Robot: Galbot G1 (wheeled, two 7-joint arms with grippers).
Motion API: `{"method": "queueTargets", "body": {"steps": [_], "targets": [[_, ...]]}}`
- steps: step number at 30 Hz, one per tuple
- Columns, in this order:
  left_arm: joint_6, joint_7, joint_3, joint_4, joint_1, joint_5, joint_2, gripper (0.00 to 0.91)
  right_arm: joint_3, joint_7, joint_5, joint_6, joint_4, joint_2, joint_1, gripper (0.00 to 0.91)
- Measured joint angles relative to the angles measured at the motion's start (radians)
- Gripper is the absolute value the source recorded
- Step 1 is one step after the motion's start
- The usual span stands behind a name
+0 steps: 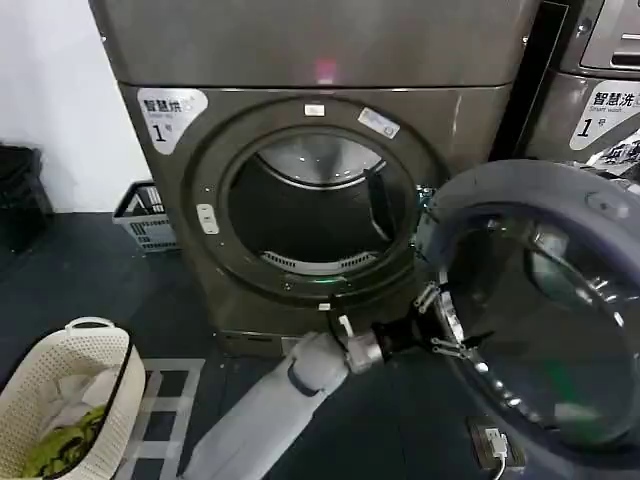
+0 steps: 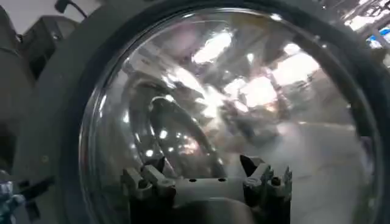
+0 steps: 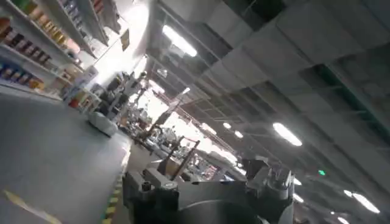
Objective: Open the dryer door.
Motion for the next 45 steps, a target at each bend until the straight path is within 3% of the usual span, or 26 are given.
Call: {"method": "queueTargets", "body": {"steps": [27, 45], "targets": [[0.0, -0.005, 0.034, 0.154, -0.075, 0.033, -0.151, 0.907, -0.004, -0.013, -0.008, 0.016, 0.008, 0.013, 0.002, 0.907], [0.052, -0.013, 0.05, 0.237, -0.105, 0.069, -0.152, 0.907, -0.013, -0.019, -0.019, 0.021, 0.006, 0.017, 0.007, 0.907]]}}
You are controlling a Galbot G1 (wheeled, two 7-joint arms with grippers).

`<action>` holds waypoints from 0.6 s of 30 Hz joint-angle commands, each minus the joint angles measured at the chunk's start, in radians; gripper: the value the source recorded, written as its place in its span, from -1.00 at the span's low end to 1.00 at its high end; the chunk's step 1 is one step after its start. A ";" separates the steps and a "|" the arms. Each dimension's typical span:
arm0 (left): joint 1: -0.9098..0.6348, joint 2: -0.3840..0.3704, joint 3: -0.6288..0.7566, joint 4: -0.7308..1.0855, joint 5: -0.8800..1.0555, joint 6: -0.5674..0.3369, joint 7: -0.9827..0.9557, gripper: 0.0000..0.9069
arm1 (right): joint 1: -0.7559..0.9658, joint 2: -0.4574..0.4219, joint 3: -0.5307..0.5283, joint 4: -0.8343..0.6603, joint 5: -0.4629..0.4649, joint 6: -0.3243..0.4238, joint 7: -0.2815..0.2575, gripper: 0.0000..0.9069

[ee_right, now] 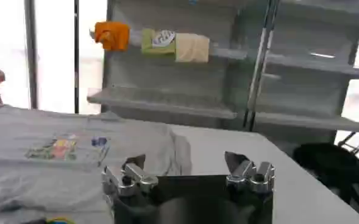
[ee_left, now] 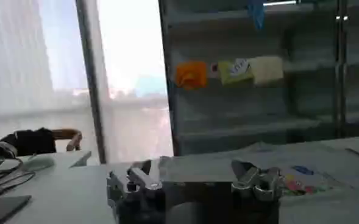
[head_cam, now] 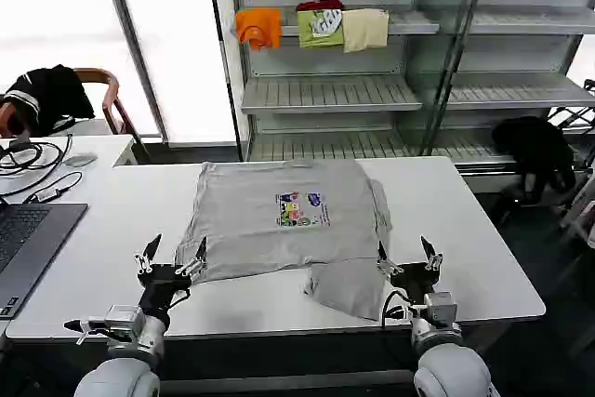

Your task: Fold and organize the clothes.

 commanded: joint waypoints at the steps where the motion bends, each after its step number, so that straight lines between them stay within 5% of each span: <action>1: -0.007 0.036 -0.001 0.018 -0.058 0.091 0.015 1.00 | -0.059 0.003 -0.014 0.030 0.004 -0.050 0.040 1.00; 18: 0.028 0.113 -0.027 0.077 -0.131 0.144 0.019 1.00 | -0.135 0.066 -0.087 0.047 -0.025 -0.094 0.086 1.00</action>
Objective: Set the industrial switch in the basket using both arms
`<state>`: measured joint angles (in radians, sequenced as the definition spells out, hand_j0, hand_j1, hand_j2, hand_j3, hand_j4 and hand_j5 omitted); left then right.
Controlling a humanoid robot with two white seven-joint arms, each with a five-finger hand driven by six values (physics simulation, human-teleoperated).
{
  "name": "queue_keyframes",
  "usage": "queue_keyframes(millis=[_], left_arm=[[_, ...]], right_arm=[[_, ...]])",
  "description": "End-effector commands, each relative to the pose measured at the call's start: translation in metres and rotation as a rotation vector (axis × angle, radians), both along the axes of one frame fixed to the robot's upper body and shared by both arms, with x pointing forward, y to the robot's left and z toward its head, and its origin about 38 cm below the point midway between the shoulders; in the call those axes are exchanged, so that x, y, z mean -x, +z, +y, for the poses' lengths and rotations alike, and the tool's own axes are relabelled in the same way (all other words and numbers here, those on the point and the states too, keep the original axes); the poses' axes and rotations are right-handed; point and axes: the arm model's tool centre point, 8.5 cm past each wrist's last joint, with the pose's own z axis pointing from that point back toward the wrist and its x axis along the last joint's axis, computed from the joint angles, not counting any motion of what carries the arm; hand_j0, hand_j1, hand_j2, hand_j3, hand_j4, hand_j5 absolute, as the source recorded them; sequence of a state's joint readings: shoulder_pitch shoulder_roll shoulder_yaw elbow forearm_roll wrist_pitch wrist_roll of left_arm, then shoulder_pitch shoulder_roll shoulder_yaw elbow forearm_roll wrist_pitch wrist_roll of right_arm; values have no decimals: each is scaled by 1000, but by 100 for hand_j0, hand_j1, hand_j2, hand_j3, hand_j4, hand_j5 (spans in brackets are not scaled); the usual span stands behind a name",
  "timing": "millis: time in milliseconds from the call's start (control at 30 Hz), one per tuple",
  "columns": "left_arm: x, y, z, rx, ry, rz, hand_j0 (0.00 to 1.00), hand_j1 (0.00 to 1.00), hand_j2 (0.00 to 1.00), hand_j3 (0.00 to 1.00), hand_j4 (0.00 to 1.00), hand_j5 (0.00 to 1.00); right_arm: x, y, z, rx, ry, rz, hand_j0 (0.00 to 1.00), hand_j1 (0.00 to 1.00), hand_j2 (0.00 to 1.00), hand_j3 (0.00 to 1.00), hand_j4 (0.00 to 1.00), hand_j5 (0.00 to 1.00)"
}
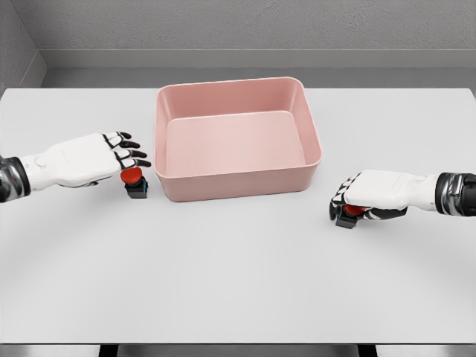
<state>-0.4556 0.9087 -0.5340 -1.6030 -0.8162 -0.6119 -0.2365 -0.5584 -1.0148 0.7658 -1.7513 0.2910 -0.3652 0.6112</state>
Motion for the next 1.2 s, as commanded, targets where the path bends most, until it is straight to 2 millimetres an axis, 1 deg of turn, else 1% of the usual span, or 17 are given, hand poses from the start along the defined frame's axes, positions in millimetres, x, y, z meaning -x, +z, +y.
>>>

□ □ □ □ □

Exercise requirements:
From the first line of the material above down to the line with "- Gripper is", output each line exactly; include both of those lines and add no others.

Answer space:
Robot: Galbot G1 (wheeled, two 7-joint arms with grippers).
Motion API: `{"method": "queueTargets", "body": {"steps": [_], "targets": [[_, ...]]}}`
- steps: step number at 30 Hz, one per tuple
- Columns, in this order:
  left_arm: joint_6, joint_7, joint_3, joint_4, joint_1, joint_5, joint_2, gripper (0.00 to 0.91)
  right_arm: joint_3, joint_7, joint_5, joint_6, joint_4, joint_2, joint_1, gripper (0.00 to 0.91)
- Measured joint angles relative to the angles measured at the motion's start (radians)
- Gripper is the absolute value the source recorded

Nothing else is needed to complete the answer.